> What is required: Looking at the listing below, retype exactly the lines starting at the one containing "This document shows" and ending at the one containing "Picture size 388", both included, and nothing else.

> Input:
________

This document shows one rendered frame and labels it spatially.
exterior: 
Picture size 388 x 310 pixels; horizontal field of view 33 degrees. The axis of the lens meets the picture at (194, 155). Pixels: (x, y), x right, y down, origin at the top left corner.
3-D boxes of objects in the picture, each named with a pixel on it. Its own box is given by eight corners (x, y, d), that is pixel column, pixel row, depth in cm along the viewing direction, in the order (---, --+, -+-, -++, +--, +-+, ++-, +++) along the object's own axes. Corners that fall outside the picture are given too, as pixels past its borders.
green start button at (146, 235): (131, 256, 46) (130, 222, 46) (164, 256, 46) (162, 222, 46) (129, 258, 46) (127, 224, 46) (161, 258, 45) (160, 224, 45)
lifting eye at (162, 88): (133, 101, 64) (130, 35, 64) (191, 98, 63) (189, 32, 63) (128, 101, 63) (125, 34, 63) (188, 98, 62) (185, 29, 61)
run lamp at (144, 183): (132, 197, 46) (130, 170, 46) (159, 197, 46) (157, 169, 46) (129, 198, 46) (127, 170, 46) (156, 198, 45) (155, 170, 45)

________

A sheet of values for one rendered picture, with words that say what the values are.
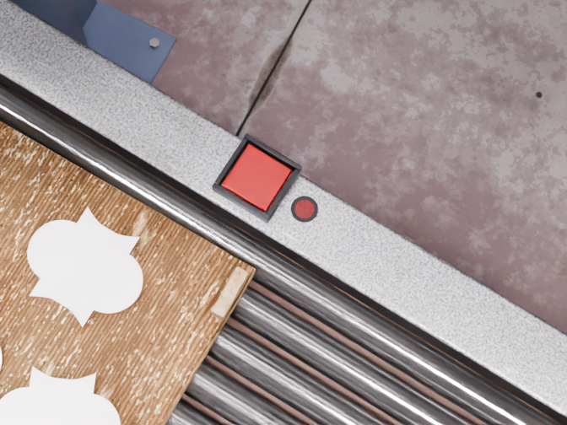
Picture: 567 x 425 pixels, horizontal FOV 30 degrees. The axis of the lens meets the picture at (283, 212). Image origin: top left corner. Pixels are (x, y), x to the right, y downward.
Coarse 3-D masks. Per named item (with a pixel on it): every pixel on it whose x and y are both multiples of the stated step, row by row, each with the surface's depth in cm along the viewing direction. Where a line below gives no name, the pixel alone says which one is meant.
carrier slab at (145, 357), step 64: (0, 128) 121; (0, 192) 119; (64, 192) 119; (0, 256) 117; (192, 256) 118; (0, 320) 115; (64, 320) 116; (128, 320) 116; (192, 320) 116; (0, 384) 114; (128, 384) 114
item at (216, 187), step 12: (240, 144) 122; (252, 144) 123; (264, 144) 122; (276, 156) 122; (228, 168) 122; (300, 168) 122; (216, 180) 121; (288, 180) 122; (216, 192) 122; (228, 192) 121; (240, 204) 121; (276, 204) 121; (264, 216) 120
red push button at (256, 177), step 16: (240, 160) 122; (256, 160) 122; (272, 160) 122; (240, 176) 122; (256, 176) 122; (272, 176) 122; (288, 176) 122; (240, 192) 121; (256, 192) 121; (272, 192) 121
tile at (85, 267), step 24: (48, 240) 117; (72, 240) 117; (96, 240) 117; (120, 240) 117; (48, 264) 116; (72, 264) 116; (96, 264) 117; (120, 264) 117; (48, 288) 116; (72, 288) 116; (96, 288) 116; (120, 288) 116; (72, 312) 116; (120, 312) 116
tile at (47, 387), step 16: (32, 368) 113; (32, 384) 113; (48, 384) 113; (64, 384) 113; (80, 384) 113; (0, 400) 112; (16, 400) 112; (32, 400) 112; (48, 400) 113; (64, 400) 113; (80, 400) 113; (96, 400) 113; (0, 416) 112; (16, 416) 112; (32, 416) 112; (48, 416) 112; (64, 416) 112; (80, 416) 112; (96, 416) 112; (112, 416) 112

________

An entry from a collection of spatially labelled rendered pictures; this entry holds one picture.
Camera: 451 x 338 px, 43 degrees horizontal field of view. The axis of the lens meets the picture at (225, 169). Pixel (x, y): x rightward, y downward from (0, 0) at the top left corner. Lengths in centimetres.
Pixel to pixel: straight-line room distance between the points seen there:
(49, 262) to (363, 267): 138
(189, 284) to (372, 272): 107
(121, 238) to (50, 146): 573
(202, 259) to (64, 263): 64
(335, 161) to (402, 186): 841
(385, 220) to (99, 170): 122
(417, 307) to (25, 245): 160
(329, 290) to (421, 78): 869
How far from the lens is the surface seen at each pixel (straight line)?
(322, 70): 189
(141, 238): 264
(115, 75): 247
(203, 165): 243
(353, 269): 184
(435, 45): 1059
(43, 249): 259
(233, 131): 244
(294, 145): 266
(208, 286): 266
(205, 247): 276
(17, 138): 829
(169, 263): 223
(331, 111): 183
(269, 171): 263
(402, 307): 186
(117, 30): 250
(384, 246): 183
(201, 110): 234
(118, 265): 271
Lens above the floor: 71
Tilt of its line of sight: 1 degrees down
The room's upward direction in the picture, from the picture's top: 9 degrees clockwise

________

> Written response:
This document shows one rendered frame and labels it spatially.
exterior: 
Picture size 388 x 310 pixels; horizontal field of view 33 degrees. The axis of the lens meets the picture at (194, 155). Pixels: (x, y), x right, y down, origin at the top left corner.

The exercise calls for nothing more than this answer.